Be present. This moment will never return, live.
I’ve always found that I feel much more at ease during the night than during the day. There is a sort of comfort in the stillness of the evening, a mysterious dignity that seems lost on the Sun’s reign. I can think clearly, hear my thoughts echo all around me. I can breathe calmly, in a solitude that isn’t questioned or disapproved of.
The Sun is confident, certain, bold, proud. The Moon is timid, hesitant, humble, modest. I don’t mean to make the naive mistake of suggesting that either is superior or more vital to the balance of the cosmos than the other. The Sun and Moon exist as the most prominent and apparent manifestations of yin and yang duality- there can be no good without evil, no bravery without cowardice, no man without woman, no night without day.
I hope to one day find the strength within myself to experience the universe through the eyes of the Sun, with an inherent radiance and euphoria that allows me to live freely. However, until then, I will continue to seek refuge under the blanket of blackness over me. I will remain silent, curious, and self-contained, hoping to discover parts of myself that are worth reveling in. I will whisper my most intimate secrets to the Moon, and watch in awe as she transforms them into bewitching incandescent diamonds to decorate her domain with.
I love the way everything looks at twilight, as though the world has transformed into something out of a fairytale, perhaps more somber than that. The trees’ leaves glow in an orangey tint underneath a sinking crimson sun. My surroundings seep into me and I too feel my soul radiate contentedly in reverence for the golden sky. It’s amazing the effect our environment can have on us.
In such moments, I find myself asking quite bizarre questions. I wonder if such a relationship between the soul and its surroundings has an unlikely chiral twin. Can the state of my emotions sway the environment, just as the environment can sway my emotions? Won’t the shade of the sky alter just a bit as I sigh in disappointment or smile in approval? Won’t the winds rage in response to my looming displeasure? Won’t the clouds lessen my burden by raining when my heart grows too heavy? Will not the sun shine radiantly as I carry about in good spirits?
Perhaps it is vain of me to suppose that I share such an intimate connection with my world. And yet, the idea that I am somehow independent of everything around me, everything I see and breathe in, remains too dull a concept for me to concur with. I suppose this may be because my theory rules out any opportunity for loneliness to ever surface, a glorious notion. How can I ever be alone, when the sky responds in validation of my sentiments? How can I feel abandoned when the trees gather in a comforting huddle to cradle me in their midst? How can I feel an outcast among elements that have so hospitably nestled me into a state of comfort in complete disregard of my towering insecurities?

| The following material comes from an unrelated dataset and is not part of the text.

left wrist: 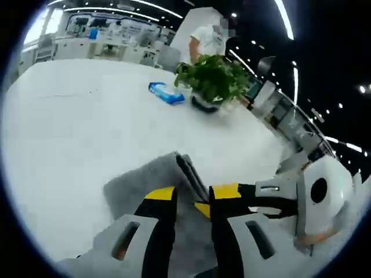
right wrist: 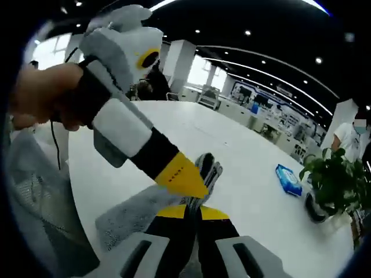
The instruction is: Open the folded towel by lifting each exposed corner and separating the folded layers until the towel lies flat within the target outline without major curled edges
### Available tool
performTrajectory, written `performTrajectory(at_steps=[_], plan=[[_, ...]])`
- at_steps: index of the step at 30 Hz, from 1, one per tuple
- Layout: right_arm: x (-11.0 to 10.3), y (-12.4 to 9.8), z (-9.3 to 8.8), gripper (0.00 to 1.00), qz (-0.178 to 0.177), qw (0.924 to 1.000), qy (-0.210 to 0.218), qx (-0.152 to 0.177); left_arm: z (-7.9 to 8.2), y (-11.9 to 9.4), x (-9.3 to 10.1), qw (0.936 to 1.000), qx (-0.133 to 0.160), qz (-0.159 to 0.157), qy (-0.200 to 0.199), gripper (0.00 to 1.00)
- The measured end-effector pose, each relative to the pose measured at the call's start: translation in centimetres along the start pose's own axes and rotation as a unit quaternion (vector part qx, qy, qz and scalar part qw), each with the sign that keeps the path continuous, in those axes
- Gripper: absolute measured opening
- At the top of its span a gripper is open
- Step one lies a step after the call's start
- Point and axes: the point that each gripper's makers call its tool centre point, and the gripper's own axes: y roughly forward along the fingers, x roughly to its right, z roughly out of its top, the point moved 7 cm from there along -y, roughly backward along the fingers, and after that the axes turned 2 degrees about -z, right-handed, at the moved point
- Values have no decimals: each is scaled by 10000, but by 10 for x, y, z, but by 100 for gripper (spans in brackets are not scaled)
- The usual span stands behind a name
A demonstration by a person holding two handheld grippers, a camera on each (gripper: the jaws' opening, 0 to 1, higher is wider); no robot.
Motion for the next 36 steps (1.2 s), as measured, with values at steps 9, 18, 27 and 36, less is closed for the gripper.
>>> performTrajectory(at_steps=[9,18,27,36], plan=[[-2,1,1,2,23,9997,-242,27,-2,2,1,9999,-46,148,32,7],[27,-26,14,8,95,9871,1090,1165,10,-12,-3,9985,-38,312,446,3],[32,-3,-56,0,236,9848,1576,-696,24,-34,-10,9937,-281,563,927,3],[-20,26,-65,0,1229,9816,898,-1152,24,-39,-12,9900,-382,677,1182,3]])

It’s a lot easier to think of things this way, a lot less intimidating. The trees don’t mind silence, the sky encourages introspection, the ground provides humble heartening. Here, I am home. Here, my sadness finds purpose. Here, my surroundings respond to my soul just as it responds to my surroundings, in an elaborate, symbiotic dance.
I breathe as the breeze travels: mercurial and inconstant, yet familiar and welcoming, as though this has all happened before. And perhaps it has, in another life, a fleeting thought during a dream within a dream– where sadness and magic are hardly any different at all, where my soul, fatigued and melancholy as it may be, is at peace.